- Exercise description
Below are records; how many of their lines contain "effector"? Give the number and no other words.

- Input records
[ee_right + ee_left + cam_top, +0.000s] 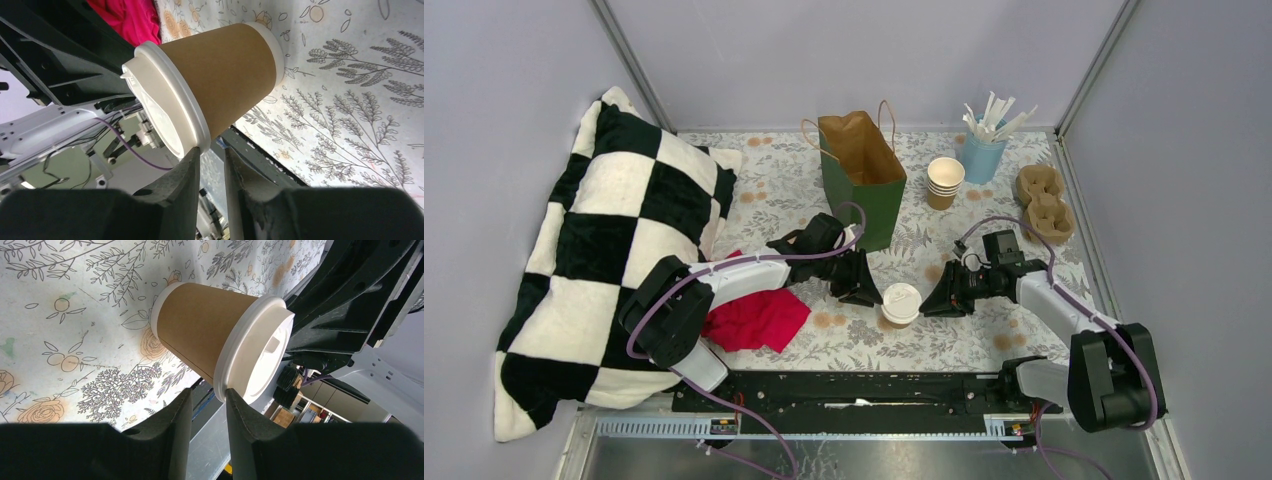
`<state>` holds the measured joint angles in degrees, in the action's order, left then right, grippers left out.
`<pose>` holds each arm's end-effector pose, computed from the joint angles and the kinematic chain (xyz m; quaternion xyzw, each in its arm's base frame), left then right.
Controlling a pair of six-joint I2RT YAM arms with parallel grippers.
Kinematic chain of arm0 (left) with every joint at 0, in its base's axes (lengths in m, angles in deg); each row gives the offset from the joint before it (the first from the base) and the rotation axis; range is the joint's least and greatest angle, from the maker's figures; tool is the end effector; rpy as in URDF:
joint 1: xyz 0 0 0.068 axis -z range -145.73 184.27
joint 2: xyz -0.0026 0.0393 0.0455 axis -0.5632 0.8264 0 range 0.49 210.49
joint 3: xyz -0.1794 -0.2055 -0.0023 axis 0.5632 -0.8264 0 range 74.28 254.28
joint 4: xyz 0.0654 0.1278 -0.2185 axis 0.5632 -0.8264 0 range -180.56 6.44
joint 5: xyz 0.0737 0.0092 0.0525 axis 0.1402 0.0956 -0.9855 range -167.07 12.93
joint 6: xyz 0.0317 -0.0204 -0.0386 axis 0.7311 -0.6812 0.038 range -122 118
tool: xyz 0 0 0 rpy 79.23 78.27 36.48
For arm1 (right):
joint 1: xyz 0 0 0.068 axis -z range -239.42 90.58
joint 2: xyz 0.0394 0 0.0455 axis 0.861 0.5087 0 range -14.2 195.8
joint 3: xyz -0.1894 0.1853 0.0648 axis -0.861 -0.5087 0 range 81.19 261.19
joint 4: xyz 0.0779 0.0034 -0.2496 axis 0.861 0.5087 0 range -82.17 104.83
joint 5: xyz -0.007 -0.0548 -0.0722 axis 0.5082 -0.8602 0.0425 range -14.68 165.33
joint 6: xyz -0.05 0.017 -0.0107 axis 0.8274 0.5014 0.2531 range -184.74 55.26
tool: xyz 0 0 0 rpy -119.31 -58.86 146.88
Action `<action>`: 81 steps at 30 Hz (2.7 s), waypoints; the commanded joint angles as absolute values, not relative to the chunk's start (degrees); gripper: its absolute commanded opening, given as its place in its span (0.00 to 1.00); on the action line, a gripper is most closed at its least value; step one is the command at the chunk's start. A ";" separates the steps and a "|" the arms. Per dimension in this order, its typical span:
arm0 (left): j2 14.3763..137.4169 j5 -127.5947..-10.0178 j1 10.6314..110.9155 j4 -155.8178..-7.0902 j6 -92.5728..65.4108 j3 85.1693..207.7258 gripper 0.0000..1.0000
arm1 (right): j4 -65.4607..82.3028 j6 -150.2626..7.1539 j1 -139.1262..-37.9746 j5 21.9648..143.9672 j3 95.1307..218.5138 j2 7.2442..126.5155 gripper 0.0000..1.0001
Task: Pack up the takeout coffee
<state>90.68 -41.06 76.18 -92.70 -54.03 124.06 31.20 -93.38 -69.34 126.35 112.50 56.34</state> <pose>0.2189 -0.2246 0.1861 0.0277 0.8984 -0.4382 0.0124 0.1965 0.0624 0.1683 0.0421 0.8817 0.4656 0.0636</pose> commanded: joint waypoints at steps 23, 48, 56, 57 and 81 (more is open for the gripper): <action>86.70 -46.59 76.60 -105.67 -46.91 132.24 0.44 | 53.49 -80.88 -82.78 95.57 138.55 53.22 0.82; 64.41 -57.38 73.72 -113.34 -43.36 127.30 0.81 | 60.22 -83.66 -115.34 63.72 152.08 71.28 1.00; 65.38 -57.49 73.71 -113.43 -42.80 128.35 0.81 | 57.61 -84.70 -115.49 64.82 150.10 71.71 0.97; 65.60 -57.33 73.73 -113.37 -42.78 128.49 0.81 | 57.28 -84.81 -115.50 65.20 149.90 71.87 0.95; 65.78 -57.29 73.74 -113.45 -42.96 128.46 0.82 | 55.23 -85.66 -115.45 65.42 146.52 70.92 0.90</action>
<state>65.85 -56.80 73.96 -114.39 -43.78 126.33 55.05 -84.73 -114.93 65.89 147.67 71.80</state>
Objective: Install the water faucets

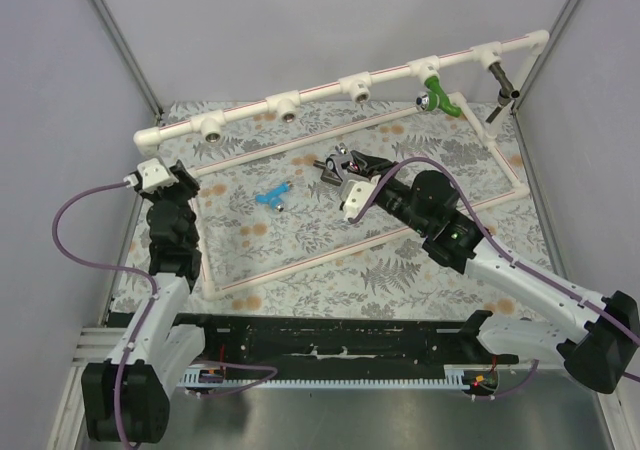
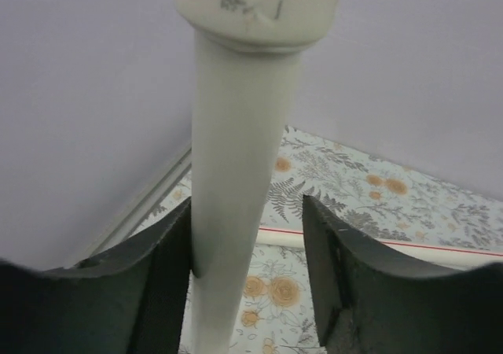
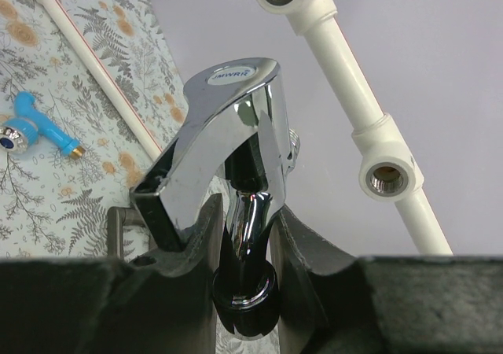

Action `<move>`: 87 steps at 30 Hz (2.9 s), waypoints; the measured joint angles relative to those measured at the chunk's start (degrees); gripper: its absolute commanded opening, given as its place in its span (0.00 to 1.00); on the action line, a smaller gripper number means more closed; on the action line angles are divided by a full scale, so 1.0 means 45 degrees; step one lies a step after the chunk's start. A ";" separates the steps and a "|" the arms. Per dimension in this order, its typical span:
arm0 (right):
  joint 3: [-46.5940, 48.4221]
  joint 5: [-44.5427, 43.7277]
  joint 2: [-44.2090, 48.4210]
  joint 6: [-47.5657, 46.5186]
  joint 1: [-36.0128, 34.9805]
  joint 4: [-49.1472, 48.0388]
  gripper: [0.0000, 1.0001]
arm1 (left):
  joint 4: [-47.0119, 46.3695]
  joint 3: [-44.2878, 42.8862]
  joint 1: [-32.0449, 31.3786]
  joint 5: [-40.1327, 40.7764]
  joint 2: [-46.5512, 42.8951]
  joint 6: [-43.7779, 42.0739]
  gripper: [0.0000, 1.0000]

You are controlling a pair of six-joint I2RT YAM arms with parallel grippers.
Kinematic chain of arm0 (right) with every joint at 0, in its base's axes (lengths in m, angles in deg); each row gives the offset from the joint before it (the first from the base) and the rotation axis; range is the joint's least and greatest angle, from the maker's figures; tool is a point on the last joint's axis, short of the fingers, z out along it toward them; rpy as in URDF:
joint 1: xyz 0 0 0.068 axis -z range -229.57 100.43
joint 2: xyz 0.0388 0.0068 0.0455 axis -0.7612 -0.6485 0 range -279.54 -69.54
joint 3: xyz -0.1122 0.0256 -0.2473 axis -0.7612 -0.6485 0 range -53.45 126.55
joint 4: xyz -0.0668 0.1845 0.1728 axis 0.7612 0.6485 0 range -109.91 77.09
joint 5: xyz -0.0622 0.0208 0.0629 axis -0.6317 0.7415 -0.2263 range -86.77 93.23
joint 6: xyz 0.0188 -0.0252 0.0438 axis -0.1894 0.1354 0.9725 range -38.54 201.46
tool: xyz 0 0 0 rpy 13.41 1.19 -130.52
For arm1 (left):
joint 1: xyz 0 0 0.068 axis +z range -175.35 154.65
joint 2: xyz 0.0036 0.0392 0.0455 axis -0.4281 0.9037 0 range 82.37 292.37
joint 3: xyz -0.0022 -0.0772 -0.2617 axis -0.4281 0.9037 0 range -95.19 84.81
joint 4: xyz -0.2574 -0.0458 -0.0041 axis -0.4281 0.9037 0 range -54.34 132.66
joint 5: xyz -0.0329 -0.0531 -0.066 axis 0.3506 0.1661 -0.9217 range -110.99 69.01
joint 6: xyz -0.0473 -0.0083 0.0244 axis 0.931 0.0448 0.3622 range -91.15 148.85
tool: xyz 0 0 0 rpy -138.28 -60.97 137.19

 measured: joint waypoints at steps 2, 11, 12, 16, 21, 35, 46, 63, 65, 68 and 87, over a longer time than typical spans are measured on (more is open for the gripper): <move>-0.0049 0.0015 0.0000 -0.0262 0.0000 0.0005 0.00 | -0.0214 0.0005 0.0136 -0.0447 0.0058 -0.0078 0.36; -0.0170 0.0029 0.0000 -0.1817 0.0000 0.0112 0.00 | 0.1506 0.0005 0.0457 -0.3118 -0.1205 -0.0729 0.08; -0.0204 0.0019 0.0000 -0.1977 0.0000 0.0126 0.00 | 0.1865 0.0005 0.0452 -0.3478 -0.1486 -0.0724 0.06; -0.0311 -0.0049 0.0005 -0.2599 0.0000 0.0228 0.00 | 0.2973 0.0005 0.0432 -0.4430 -0.2356 -0.0709 0.03; -0.0510 -0.0238 0.0010 -0.3449 0.0000 0.0117 0.00 | 0.3492 0.0005 0.0432 -0.4755 -0.2764 -0.0699 0.02; -0.0539 -0.2948 -0.1239 -0.6062 0.0194 -0.1637 0.00 | 0.3463 0.0010 0.0287 -0.4405 -0.2759 -0.0675 0.02; 0.0432 -0.2846 -0.1758 -0.6790 -0.0908 -0.2642 0.00 | 0.3419 0.0010 0.0015 -0.4002 -0.2720 -0.0680 0.02; 0.1783 -0.4172 -0.3327 -0.7611 -0.1729 -0.2560 0.00 | 0.3429 0.0015 -0.0214 -0.3750 -0.2735 -0.0680 0.02; 0.1953 -0.4274 -0.3463 -0.7684 -0.1729 -0.2521 0.00 | 0.3424 0.0015 -0.0219 -0.3745 -0.2735 -0.0680 0.02; 0.2181 -0.4401 -0.3536 -0.7728 -0.1797 -0.2181 0.00 | 0.3429 0.0015 -0.0262 -0.3711 -0.2735 -0.0685 0.02; 0.3973 -0.5892 -0.3536 -0.8480 -0.2171 0.1749 0.00 | 0.3541 0.0015 -0.0510 -0.3517 -0.2841 -0.0690 0.02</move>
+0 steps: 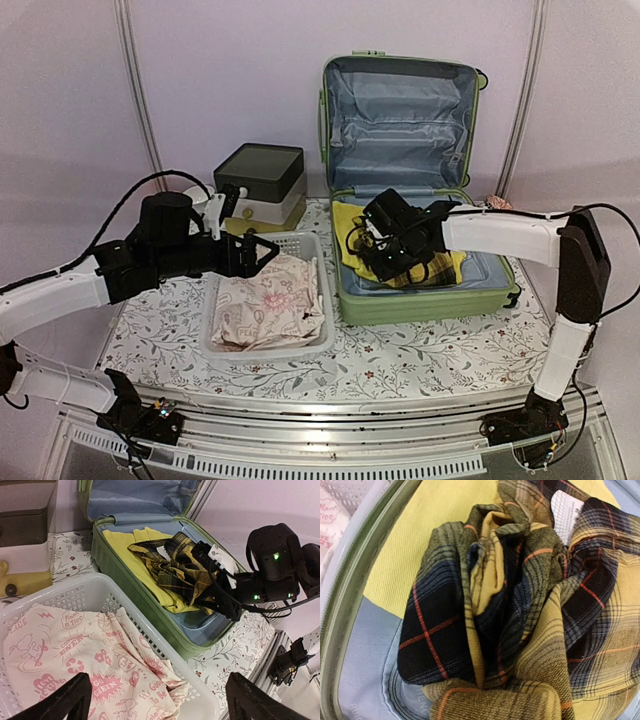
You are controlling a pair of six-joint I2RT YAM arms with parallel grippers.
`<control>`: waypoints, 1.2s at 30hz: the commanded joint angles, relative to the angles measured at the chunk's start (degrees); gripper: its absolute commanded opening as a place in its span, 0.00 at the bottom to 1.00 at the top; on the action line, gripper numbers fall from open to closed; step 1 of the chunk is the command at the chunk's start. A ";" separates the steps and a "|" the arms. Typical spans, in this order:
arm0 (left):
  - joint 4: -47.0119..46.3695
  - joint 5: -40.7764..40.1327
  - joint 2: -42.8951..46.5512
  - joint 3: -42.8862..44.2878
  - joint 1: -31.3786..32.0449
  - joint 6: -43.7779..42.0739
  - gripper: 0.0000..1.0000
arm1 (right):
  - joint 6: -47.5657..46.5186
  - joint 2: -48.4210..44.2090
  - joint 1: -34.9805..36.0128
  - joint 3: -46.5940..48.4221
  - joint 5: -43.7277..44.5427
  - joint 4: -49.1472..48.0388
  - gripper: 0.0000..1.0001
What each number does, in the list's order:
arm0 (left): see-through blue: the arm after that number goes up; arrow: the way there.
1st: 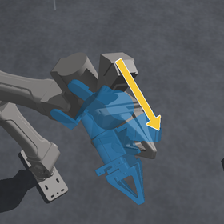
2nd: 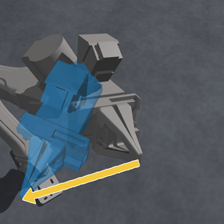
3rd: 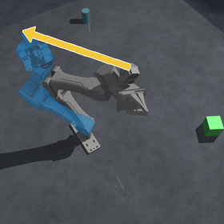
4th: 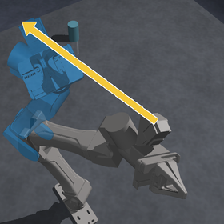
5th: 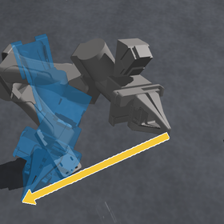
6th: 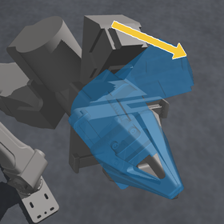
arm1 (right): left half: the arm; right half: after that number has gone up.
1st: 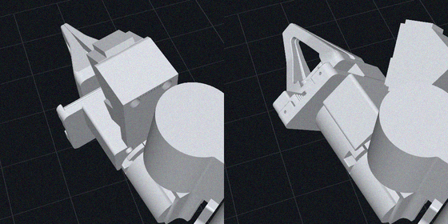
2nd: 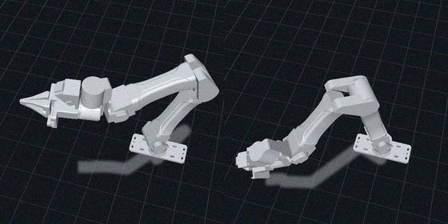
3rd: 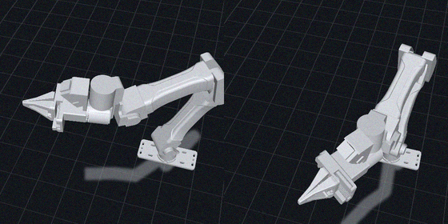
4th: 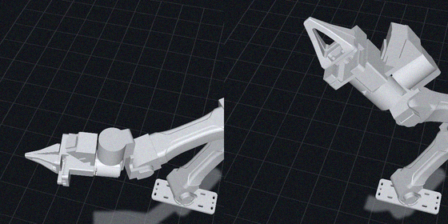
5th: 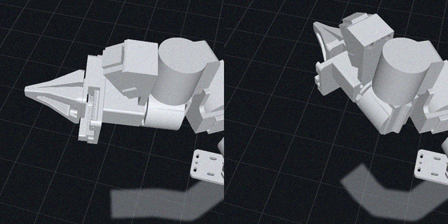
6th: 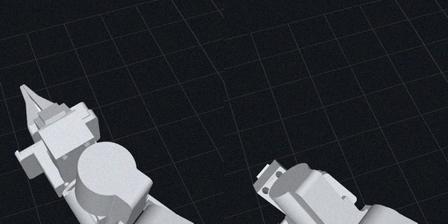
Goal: Open, take out, and arrange the luggage
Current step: Pick up the clothes from the opened luggage, then pass from the right arm to the left
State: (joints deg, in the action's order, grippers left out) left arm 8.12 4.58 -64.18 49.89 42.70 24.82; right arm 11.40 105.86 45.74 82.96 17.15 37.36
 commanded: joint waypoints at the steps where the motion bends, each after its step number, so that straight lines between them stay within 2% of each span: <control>1: 0.29 -0.15 -0.34 1.80 0.16 -0.83 0.95 | -0.41 -4.78 -0.57 2.57 -2.93 1.43 0.09; 5: 0.51 -0.10 -0.16 1.55 0.17 -0.74 0.95 | -0.66 -6.58 -0.72 4.54 -4.77 4.19 0.04; 11: 0.46 0.14 -0.28 1.10 0.18 -0.50 0.96 | -1.22 -7.67 -0.65 8.57 -7.30 9.40 0.04; 19: -0.73 -0.15 -2.06 0.85 0.14 3.83 0.96 | -2.09 -7.13 0.30 13.36 -16.92 13.12 0.03; 22: -3.69 0.73 -2.20 -0.85 0.05 8.58 0.97 | -0.99 -6.51 0.91 13.81 -20.21 11.49 0.04; 26: -12.35 1.72 -3.32 -5.01 0.34 19.99 0.98 | 0.42 -5.63 1.63 13.81 -24.27 9.03 0.04; 33: -28.48 1.92 -9.57 -6.34 2.88 39.12 0.98 | 0.57 -4.22 3.43 13.33 -27.39 7.63 0.04; 36: -34.53 2.62 -13.40 -6.24 3.49 44.27 0.98 | 0.72 -3.98 4.65 12.81 -29.01 5.84 0.04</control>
State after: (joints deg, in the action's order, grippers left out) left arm -13.80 5.98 -74.13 44.07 45.12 57.78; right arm 11.62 101.27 48.25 94.98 -7.25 47.99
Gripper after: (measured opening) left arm 0.984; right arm 0.101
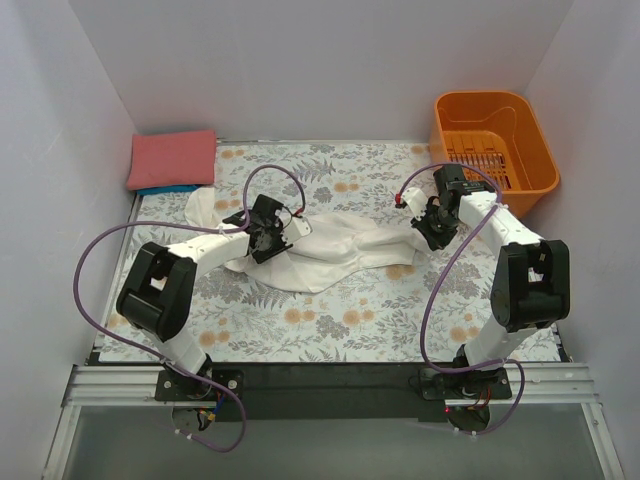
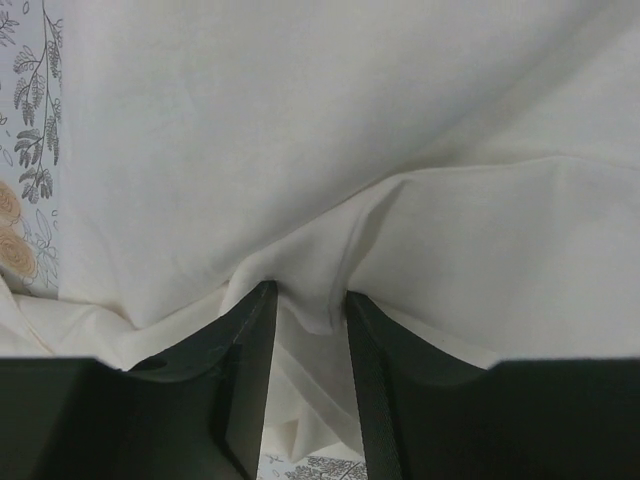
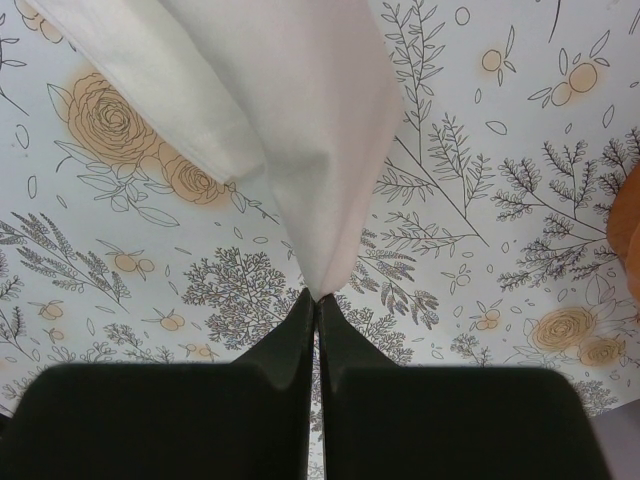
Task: Fold and stack the t-shirts
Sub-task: Flatten the tshirt out
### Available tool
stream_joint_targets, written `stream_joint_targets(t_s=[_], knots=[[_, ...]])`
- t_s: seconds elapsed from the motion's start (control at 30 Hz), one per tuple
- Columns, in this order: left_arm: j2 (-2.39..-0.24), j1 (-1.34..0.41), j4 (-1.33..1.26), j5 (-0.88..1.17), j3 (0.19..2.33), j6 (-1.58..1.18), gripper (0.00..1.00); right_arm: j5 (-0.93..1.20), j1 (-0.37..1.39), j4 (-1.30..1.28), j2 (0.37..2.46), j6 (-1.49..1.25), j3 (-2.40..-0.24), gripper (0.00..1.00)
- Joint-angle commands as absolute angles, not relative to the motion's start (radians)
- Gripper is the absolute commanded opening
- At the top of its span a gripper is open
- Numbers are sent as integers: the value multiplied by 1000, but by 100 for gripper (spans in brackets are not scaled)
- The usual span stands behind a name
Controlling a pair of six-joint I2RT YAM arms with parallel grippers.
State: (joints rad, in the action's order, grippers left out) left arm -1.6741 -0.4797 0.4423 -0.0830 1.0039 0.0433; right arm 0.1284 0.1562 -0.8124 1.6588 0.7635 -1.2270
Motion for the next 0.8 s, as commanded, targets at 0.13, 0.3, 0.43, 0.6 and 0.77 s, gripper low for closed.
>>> stream_joint_targets(t_s=[0.13, 0.3, 0.43, 0.6, 0.77], knots=[[-1638, -453, 380, -153, 1046, 123, 22, 123, 150, -821, 1655, 761, -1241, 1], [-1640, -420, 411, -138, 1094, 150, 4, 126, 149, -821, 1655, 761, -1238, 1], [-1640, -385, 437, -101, 1144, 143, 0, 127, 147, -821, 1655, 759, -1244, 1], [-1638, -318, 517, -40, 1221, 111, 0, 156, 149, -825, 1660, 741, -1265, 1], [-1661, -210, 570, -22, 1298, 80, 0, 259, 147, -862, 1667, 697, -1295, 1]])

- Response below
2